REQUIRED ACTION → Only the lines holding the string "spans" are needed; copy each of them from the data.

RECORD EXTRACTS →
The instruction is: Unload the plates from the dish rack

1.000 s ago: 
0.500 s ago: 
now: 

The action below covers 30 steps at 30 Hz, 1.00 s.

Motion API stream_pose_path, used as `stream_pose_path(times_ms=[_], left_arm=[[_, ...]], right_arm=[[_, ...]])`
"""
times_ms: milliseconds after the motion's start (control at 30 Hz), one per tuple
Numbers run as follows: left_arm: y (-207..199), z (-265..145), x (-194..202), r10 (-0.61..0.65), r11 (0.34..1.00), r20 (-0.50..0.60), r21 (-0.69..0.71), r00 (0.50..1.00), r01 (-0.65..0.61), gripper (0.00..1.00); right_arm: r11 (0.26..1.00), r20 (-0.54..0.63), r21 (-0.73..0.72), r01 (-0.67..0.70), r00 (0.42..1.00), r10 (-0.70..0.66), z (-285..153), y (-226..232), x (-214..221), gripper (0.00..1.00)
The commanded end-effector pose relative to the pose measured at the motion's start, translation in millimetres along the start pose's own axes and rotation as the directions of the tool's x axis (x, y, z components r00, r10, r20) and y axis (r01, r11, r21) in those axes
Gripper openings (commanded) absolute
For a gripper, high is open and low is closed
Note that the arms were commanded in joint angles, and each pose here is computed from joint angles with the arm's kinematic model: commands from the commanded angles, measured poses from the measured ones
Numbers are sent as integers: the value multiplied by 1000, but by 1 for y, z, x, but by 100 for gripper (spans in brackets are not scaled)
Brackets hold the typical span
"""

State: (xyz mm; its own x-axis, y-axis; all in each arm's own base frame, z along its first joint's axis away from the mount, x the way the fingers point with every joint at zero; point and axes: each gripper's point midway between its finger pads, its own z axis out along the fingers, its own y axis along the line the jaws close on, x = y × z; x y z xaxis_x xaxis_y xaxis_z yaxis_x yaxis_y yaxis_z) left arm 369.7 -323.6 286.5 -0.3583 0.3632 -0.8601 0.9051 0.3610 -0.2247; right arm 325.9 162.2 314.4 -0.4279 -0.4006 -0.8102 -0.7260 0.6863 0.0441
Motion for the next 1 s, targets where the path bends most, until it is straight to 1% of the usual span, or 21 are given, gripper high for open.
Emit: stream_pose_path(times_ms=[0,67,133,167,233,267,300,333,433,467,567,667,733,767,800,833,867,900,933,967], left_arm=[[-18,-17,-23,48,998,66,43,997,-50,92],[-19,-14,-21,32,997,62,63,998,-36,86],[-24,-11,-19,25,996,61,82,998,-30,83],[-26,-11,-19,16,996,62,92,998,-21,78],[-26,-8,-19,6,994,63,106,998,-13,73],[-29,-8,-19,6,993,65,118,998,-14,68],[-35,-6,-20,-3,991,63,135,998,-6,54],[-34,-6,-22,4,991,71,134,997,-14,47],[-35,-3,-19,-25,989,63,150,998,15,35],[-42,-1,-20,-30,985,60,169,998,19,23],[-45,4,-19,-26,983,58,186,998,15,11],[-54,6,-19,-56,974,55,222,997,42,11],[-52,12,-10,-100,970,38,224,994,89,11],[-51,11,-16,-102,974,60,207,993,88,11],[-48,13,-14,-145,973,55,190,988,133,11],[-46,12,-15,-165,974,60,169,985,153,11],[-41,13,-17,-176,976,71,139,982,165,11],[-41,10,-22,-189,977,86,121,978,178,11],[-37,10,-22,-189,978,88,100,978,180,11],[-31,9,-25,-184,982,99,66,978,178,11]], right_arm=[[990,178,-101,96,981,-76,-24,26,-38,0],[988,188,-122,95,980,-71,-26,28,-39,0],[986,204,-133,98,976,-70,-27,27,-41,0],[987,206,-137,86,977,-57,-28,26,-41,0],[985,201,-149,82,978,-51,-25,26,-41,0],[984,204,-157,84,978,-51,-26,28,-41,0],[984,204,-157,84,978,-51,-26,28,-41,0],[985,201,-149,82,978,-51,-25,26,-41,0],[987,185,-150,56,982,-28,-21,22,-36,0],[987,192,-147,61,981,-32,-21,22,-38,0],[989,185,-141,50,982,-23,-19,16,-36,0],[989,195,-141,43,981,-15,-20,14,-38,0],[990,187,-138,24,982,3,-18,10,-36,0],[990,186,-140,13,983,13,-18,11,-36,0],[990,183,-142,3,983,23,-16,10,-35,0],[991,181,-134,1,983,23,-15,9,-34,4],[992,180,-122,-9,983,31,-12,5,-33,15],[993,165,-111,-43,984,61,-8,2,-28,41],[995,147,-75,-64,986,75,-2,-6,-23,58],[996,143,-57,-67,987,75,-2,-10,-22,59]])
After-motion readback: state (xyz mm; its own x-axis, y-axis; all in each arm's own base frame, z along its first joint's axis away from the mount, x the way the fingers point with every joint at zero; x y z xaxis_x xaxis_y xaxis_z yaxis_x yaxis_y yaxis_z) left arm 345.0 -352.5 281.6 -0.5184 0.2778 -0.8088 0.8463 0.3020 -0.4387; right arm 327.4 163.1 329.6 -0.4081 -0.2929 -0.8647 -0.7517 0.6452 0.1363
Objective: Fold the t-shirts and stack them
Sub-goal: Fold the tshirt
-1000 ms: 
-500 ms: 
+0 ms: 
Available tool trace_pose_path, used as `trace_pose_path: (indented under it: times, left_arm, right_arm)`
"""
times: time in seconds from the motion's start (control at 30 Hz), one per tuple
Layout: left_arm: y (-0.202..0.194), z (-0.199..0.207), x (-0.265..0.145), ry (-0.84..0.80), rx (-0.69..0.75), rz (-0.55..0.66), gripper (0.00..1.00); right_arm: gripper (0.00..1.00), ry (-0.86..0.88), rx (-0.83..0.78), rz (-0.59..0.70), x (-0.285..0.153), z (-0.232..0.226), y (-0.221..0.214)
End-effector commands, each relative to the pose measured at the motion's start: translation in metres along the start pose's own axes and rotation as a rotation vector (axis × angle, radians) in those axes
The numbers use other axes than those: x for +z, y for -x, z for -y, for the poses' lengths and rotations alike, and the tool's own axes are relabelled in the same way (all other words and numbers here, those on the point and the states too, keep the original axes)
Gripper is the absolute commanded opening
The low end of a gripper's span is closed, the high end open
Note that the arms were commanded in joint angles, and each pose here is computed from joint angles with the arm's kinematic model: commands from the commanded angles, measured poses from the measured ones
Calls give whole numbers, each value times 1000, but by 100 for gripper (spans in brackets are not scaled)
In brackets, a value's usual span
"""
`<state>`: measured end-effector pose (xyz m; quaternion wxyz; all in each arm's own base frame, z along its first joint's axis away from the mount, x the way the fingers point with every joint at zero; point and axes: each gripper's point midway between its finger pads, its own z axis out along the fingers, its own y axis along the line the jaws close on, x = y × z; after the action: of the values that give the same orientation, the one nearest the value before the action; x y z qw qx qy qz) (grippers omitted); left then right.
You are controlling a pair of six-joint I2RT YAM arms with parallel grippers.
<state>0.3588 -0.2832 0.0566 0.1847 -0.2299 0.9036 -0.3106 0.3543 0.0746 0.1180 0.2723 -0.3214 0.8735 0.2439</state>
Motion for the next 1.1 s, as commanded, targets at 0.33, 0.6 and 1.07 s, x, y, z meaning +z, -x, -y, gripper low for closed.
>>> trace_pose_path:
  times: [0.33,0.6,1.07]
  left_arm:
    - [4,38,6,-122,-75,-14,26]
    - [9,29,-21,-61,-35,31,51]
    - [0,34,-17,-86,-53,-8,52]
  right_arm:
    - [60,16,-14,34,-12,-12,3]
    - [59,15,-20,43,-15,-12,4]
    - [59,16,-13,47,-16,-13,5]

WORKED SOLUTION →
Numbers are sent as integers: the value multiplied by 1000, but by 1 for y, z, x, but by 100 for gripper (spans in brackets are not scaled)
Calls give whole numbers, each value times 1000, but by 100 for gripper (spans in brackets are not scaled)

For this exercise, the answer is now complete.